* **Work instruction**:
Below is some data. Retype exactly the lines starting at the one with "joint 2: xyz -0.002" and ending at the one with "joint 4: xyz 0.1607".
*** Block opens ***
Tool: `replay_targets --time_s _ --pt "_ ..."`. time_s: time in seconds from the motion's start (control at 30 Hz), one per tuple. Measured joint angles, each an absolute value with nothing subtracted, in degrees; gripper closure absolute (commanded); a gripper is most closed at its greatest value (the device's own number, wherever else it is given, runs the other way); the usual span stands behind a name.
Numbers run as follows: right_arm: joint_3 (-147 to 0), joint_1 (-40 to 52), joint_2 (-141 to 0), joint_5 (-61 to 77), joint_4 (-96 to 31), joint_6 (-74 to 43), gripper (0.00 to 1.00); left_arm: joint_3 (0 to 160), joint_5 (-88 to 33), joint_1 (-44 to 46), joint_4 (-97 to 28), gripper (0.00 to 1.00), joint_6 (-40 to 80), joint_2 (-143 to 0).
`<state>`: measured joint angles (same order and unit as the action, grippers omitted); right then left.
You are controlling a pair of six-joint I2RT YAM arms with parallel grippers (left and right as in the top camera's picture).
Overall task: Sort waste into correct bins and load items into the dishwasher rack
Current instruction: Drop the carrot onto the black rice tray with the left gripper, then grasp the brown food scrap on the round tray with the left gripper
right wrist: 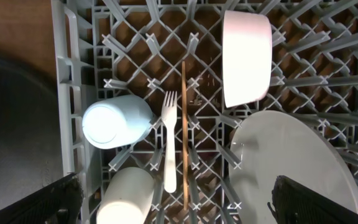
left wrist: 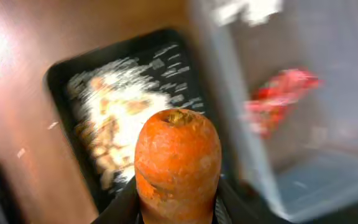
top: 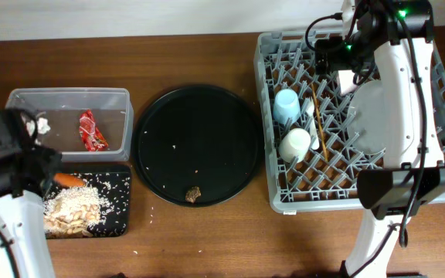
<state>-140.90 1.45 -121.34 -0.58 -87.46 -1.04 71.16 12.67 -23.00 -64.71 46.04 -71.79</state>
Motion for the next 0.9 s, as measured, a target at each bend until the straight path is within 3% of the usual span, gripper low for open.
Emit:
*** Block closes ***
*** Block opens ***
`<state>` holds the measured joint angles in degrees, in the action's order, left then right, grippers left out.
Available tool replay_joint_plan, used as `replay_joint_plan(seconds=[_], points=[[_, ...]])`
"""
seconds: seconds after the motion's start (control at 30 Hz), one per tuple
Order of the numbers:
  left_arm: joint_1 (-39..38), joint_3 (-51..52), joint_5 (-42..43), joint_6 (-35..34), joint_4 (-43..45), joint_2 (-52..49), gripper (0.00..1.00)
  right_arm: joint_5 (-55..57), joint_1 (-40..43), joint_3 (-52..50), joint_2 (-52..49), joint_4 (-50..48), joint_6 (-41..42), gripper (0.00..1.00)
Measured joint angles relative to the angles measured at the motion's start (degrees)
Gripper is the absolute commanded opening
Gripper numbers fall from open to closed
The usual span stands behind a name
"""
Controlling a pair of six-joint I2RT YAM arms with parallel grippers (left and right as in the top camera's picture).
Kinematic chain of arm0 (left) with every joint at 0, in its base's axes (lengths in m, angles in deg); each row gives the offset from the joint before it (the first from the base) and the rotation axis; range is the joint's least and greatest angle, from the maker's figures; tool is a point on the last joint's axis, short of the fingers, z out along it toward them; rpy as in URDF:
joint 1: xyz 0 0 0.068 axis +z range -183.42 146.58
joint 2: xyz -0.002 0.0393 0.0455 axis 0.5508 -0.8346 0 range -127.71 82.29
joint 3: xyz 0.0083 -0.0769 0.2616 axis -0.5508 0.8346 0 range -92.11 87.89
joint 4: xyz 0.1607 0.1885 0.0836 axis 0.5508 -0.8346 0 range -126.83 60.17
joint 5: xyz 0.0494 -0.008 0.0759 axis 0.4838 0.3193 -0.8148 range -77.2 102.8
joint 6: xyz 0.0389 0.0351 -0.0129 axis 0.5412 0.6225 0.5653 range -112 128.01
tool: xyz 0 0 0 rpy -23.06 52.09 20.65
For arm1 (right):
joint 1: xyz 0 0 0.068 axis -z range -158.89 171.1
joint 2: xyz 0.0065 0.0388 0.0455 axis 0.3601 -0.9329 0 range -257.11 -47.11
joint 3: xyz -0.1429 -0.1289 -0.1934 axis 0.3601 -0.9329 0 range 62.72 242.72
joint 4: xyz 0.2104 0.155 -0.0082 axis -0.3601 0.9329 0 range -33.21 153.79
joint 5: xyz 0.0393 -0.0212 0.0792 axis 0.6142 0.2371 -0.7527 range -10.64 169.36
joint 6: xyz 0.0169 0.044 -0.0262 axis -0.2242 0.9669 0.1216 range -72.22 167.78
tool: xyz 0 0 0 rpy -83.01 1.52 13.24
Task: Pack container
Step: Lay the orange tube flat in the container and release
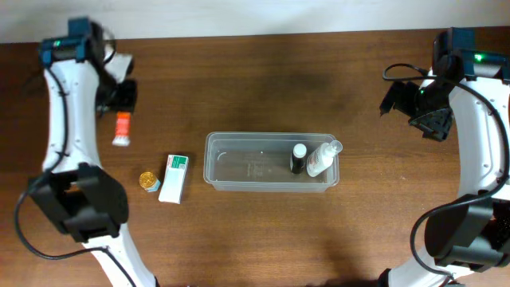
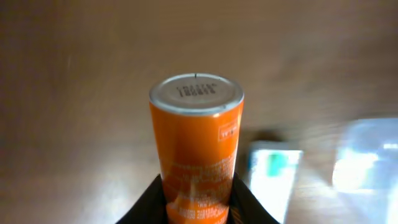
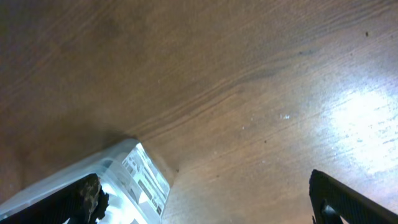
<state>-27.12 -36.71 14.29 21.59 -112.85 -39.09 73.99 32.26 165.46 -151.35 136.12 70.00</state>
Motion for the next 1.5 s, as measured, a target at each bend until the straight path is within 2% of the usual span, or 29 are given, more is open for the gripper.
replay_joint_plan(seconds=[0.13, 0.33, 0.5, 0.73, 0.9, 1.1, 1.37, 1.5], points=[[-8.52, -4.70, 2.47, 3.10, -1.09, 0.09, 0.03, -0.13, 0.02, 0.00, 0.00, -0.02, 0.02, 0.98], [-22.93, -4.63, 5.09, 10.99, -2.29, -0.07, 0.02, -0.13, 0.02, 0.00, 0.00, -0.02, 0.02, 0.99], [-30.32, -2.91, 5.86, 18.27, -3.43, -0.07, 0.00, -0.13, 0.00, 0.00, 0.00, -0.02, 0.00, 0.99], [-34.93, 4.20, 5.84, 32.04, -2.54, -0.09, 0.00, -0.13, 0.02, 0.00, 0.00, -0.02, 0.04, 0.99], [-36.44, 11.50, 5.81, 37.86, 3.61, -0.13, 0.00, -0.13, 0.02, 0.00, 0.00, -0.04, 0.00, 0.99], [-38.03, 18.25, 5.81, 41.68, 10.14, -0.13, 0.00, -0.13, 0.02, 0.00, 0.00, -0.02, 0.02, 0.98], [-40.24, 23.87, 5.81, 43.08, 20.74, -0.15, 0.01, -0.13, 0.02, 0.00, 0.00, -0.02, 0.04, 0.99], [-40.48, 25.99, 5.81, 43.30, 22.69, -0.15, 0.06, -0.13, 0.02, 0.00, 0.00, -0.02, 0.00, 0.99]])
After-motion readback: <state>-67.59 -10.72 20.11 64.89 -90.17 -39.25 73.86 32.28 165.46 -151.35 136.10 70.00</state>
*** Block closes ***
* **Answer for this exercise**:
joint 2: xyz -0.002 0.0393 0.0455 axis 0.5508 -0.8346 0 range -127.71 82.29
joint 3: xyz 0.0083 -0.0769 0.2616 axis -0.5508 0.8346 0 range -92.11 87.89
joint 4: xyz 0.1607 0.1885 0.0836 axis 0.5508 -0.8346 0 range -126.83 60.17

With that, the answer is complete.